Table 1. Words of the artificial language (AL) and partwords

Note: The acute (´), macron (¯), and grave (`) marks represent high-level, mid-level, and low-level tones, respectively. The dots indicate syllable boundaries.

The syllables making up the AL words were individually inserted into a carrier sentence and read by a male native speaker of Mandarin with phonetic training in a monotone into a Zoom H4n Handy Recorder. The recorded items were digitized at a sampling rate of 44.1 kHz and stored as a single WAV file. The syllables were excised from the carrier sentence and then underwent manipulations using Praat (Boersma & Weenink, Reference Boersma and Weenink2018). Their root-mean-squared amplitudes were equalized and their durations were normalized to 335 ms, which was the mean duration of the original, unmanipulated syllables. Next, their F0 contours were flattened, set to 126 Hz (the average F0 of the syllables prior to the manipulations), and resynthesized using the overlap-add method in Praat. The resulting flat F0 contour served as the mid-level tone. Following Caldwell-Harris, Lancaster, Ladd, Dediu, and Christiansen (Reference Caldwell-Harris, Lancaster, Ladd, Dediu and Christiansen2015), we created the high-level and low-level tones by shifting the F0 contour up and down, respectively, by 3.5 semitones. The manipulated syllables were concatenated to form the six AL words.
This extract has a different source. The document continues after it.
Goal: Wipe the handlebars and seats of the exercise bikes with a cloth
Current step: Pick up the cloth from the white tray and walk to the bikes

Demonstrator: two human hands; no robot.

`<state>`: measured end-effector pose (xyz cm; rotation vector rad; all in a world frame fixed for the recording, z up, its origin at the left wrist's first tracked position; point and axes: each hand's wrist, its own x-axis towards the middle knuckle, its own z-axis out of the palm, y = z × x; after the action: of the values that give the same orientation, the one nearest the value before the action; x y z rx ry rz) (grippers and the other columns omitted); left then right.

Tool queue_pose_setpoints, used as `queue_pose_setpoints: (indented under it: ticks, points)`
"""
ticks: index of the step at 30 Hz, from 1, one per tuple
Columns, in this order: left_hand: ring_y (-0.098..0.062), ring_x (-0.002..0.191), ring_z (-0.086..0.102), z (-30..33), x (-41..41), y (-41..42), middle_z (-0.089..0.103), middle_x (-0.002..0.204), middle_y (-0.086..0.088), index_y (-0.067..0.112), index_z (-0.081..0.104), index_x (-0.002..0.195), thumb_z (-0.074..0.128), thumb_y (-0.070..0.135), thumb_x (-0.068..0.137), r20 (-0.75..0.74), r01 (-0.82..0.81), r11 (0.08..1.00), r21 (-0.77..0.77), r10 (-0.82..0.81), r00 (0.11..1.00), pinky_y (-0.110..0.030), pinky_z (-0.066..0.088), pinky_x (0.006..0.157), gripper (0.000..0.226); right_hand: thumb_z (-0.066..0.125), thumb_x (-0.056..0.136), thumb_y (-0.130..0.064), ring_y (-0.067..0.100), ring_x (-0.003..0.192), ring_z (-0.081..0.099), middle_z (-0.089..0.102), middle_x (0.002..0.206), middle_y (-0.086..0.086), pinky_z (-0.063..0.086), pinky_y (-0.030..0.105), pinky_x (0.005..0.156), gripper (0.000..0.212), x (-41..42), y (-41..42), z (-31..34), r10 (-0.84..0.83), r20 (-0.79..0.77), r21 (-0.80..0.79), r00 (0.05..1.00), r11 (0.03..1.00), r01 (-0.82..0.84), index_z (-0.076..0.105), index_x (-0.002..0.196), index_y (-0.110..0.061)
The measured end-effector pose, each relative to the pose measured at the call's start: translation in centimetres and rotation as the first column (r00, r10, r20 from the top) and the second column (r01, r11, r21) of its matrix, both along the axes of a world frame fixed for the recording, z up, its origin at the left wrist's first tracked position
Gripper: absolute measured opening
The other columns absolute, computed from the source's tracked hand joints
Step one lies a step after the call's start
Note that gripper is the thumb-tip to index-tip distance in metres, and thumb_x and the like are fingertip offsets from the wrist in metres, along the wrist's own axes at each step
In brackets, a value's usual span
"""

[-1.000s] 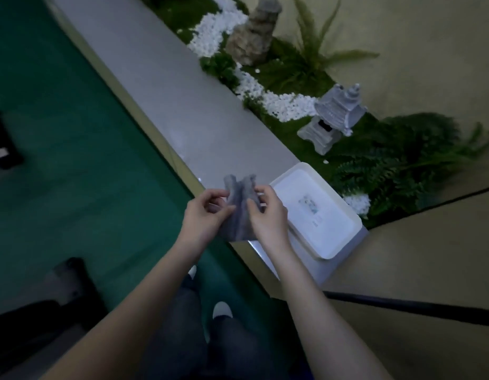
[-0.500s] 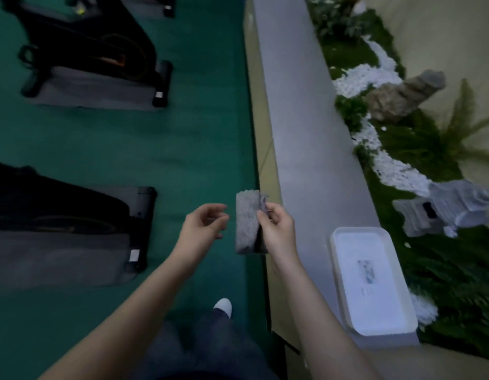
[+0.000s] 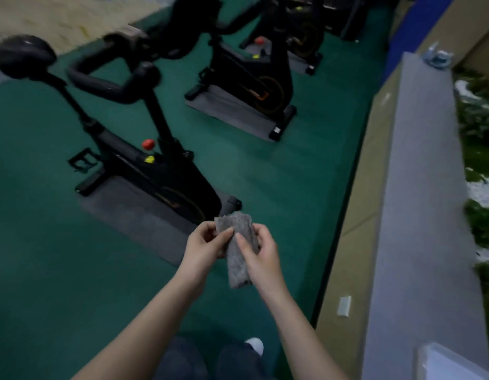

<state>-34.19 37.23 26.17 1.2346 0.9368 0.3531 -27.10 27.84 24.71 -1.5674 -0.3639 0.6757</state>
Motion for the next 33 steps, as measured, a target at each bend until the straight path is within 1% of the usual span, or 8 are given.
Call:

In addition, six “partwords,” which are listed in the third column of Table 1, were created using the same set of manipulated syllables. They served as the distractor stimuli in the test phase and were trisyllabic sequences derived by combining the last syllable of an AL word with the first two syllables of another AL word, or by combining the last two syllables of an AL word with the first syllable of another AL word. They were constructed under the same constraint for the AL words and therefore had the same six tone patterns. This prevented participants from being able to easily reject the partwords by identifying novel tone patterns.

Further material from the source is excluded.